> ACTION ITEM
Identify all lines in the data containing the string "frame". Copy them out.

===== DATA EXTRACT

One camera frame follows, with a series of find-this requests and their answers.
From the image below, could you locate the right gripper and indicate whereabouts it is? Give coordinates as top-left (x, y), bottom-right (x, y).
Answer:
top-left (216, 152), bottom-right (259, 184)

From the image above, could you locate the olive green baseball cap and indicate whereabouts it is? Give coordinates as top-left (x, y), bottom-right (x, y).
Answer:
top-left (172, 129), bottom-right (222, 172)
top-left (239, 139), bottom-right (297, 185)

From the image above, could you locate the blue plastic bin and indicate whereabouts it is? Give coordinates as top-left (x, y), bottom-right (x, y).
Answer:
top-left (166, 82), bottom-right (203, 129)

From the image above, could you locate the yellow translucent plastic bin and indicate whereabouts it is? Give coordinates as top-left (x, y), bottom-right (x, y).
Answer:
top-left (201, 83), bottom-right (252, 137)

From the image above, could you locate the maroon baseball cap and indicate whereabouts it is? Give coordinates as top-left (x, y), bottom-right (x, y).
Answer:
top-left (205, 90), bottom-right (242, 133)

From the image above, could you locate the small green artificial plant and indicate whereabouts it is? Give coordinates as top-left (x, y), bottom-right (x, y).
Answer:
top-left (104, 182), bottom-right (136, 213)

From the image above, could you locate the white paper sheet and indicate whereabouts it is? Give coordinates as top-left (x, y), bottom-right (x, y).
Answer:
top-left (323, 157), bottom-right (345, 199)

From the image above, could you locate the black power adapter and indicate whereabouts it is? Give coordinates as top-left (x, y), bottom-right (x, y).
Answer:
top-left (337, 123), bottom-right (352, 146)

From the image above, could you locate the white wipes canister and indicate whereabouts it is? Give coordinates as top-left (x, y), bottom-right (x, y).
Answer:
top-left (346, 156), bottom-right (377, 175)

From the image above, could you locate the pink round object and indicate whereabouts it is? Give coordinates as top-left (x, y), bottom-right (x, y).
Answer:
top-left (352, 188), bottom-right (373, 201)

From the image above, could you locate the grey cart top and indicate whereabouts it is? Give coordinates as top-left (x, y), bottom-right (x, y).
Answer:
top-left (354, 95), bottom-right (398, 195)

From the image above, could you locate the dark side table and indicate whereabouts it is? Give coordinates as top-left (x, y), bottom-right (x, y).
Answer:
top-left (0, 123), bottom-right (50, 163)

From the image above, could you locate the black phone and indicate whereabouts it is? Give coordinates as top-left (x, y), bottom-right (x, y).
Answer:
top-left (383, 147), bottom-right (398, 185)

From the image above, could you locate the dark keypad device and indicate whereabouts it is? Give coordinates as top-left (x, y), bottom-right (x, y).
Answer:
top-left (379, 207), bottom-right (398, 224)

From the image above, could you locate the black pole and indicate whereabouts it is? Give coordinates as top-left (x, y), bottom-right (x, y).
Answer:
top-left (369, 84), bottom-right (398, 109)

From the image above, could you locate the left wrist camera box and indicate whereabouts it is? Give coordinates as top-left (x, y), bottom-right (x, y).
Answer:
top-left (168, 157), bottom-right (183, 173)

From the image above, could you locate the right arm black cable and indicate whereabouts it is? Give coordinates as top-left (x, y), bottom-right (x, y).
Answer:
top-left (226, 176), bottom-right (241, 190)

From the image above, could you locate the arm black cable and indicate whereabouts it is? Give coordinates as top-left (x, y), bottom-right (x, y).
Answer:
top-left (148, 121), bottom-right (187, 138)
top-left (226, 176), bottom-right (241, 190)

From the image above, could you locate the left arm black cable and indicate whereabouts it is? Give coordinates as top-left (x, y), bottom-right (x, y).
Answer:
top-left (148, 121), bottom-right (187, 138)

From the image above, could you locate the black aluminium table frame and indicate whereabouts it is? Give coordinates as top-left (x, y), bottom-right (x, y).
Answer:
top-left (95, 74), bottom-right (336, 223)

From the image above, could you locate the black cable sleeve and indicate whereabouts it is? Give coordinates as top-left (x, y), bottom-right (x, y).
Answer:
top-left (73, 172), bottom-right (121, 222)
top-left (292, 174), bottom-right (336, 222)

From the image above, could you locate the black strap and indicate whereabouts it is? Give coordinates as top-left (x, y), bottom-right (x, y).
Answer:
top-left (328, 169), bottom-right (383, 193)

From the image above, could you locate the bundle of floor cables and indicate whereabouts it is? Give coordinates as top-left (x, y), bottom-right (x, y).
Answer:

==========

> WRITTEN RESPONSE
One camera frame follows, with a series of find-this requests and their answers.
From the image above, could you locate the black aluminium table frame and indicate whereabouts it is? Give coordinates as top-left (x, y), bottom-right (x, y).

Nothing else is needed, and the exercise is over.